→ **Task to complete**
For each line below that contains the word "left", return that line.

....................

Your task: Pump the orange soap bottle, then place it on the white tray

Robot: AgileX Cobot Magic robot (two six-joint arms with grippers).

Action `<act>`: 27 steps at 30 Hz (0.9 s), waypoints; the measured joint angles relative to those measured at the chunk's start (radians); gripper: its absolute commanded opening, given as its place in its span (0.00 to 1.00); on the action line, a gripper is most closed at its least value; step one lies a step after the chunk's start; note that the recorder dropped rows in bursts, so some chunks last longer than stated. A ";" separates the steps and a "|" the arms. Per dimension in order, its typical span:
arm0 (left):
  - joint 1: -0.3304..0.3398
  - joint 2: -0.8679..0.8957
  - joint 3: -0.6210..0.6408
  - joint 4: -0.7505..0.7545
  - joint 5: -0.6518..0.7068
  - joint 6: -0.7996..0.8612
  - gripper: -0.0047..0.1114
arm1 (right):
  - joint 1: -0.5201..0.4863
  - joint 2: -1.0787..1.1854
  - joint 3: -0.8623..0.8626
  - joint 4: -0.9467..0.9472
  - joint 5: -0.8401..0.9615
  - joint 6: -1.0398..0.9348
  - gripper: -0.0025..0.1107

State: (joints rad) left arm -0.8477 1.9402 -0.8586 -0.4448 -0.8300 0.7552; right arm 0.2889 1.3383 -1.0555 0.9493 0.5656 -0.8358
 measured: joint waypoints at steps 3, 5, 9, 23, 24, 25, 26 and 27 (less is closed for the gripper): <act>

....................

→ **Final answer**
arm0 (left):
State: (joints rad) left arm -0.8477 1.9402 -0.8586 -0.4448 -0.8300 0.7552; right arm 0.2889 1.3383 -1.0555 0.9493 0.5656 -0.8358

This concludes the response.